(Records drawn from a dataset)
********************
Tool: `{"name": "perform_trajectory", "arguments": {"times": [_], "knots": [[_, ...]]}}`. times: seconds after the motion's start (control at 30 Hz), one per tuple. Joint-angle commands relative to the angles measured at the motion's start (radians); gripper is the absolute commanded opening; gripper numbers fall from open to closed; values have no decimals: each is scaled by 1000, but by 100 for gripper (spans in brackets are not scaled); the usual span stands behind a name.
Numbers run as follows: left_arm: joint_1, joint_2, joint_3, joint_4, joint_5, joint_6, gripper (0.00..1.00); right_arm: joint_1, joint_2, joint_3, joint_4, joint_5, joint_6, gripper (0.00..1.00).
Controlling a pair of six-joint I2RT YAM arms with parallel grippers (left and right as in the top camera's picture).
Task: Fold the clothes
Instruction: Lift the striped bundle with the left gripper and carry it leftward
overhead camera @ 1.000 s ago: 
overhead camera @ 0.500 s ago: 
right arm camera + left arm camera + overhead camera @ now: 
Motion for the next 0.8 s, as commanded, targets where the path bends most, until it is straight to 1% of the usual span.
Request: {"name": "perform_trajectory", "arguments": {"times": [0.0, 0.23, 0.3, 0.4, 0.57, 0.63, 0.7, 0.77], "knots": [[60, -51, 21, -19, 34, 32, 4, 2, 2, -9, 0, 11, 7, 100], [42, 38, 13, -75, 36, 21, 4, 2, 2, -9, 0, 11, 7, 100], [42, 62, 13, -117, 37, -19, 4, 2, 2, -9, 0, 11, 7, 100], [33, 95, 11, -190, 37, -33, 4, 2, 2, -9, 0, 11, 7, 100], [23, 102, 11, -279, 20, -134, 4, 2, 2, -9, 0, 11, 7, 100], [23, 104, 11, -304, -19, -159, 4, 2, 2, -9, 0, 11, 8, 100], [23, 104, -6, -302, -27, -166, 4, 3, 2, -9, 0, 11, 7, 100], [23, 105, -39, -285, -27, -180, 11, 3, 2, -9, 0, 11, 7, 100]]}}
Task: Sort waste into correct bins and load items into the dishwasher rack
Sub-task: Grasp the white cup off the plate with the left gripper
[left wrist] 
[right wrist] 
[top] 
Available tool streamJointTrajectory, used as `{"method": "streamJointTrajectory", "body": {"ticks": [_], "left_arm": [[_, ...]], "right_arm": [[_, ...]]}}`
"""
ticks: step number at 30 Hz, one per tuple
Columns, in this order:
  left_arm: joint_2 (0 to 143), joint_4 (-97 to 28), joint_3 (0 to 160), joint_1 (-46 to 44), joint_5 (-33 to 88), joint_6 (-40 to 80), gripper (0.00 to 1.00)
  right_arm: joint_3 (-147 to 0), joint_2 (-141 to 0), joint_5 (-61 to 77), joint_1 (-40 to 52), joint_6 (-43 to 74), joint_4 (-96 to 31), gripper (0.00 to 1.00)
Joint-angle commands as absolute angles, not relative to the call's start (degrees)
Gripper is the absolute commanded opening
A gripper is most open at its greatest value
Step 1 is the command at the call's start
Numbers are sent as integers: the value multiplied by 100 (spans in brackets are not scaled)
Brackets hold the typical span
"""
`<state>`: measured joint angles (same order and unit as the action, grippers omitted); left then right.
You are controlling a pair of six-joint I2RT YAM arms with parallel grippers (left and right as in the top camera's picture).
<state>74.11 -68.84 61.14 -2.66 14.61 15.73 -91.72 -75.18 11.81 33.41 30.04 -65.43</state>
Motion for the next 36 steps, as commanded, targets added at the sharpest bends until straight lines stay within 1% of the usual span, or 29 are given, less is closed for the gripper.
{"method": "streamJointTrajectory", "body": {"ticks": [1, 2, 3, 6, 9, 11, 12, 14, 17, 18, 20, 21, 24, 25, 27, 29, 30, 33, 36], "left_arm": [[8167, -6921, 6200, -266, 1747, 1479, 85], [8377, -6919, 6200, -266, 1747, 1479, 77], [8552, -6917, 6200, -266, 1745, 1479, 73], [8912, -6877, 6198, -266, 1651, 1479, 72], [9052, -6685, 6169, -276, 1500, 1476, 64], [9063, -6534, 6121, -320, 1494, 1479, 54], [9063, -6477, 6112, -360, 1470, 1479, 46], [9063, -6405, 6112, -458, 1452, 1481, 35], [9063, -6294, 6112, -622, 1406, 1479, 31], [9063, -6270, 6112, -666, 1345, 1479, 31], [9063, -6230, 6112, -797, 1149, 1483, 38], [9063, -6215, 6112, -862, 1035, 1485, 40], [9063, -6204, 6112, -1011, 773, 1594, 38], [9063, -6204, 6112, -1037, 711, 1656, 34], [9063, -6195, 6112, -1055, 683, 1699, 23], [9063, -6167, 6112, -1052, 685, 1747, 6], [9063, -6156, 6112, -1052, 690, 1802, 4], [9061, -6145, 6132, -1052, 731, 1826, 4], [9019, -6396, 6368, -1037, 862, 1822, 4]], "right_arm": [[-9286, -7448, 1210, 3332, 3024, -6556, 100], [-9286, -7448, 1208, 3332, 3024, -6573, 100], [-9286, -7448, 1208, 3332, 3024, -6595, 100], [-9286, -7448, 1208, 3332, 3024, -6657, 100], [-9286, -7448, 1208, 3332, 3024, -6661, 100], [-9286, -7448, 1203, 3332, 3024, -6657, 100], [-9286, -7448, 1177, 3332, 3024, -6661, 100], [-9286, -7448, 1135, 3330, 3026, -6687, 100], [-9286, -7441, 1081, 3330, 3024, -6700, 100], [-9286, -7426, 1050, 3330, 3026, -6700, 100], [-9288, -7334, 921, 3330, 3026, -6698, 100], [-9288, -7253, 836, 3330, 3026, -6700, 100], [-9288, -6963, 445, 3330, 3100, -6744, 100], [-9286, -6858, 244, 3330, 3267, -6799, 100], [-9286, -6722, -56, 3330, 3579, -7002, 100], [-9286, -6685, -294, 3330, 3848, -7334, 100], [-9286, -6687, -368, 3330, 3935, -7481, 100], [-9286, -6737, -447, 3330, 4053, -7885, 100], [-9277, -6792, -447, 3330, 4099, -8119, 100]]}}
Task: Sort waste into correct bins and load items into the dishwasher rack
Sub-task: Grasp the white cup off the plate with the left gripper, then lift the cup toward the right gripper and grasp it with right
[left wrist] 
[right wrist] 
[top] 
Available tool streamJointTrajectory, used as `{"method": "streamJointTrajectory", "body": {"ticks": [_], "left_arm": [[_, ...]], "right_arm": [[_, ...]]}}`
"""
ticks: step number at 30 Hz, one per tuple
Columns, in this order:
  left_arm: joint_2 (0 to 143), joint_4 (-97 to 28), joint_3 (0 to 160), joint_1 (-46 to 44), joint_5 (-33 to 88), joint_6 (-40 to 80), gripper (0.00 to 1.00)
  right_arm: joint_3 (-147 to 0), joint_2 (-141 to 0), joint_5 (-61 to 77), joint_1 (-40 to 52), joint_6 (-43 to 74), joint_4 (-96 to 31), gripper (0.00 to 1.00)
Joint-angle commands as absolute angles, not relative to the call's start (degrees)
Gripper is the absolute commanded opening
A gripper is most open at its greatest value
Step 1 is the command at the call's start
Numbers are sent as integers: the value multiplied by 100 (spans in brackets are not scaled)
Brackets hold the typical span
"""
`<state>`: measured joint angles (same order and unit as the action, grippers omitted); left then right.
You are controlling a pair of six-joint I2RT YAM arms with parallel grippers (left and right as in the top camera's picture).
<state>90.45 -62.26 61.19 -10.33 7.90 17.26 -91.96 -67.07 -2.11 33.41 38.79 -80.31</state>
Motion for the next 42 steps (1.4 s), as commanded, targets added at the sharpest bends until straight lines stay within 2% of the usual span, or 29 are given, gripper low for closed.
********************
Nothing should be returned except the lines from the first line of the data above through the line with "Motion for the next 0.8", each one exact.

● Exercise solution
Tool: `{"name": "perform_trajectory", "arguments": {"times": [_], "knots": [[_, ...]]}}`. times: seconds after the motion's start (control at 30 Hz), one per tuple. Joint-angle commands relative to the angles measured at the motion's start (radians); gripper is the absolute commanded opening; gripper numbers fall from open to closed; values have no decimals: each is scaled by 1000, but by 100 for gripper (spans in brackets are not scaled); the usual span stands behind a name.
Numbers run as follows: left_arm: joint_1, joint_2, joint_3, joint_4, joint_5, joint_6, gripper (0.00..1.00); right_arm: joint_1, joint_2, joint_3, joint_4, joint_5, joint_6, gripper (0.00..1.00).
Controlling a pair of six-joint I2RT YAM arms with parallel grippers (left and right as in the top camera's picture).
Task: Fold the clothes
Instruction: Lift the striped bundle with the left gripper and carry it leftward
overhead camera @ 1.000 s ago: 
overhead camera @ 0.500 s ago: 
right arm camera + left arm camera + overhead camera @ now: 
Motion for the next 0.8 s, as commanded, targets where the path bends most, until it is straight to 1% of the usual span.

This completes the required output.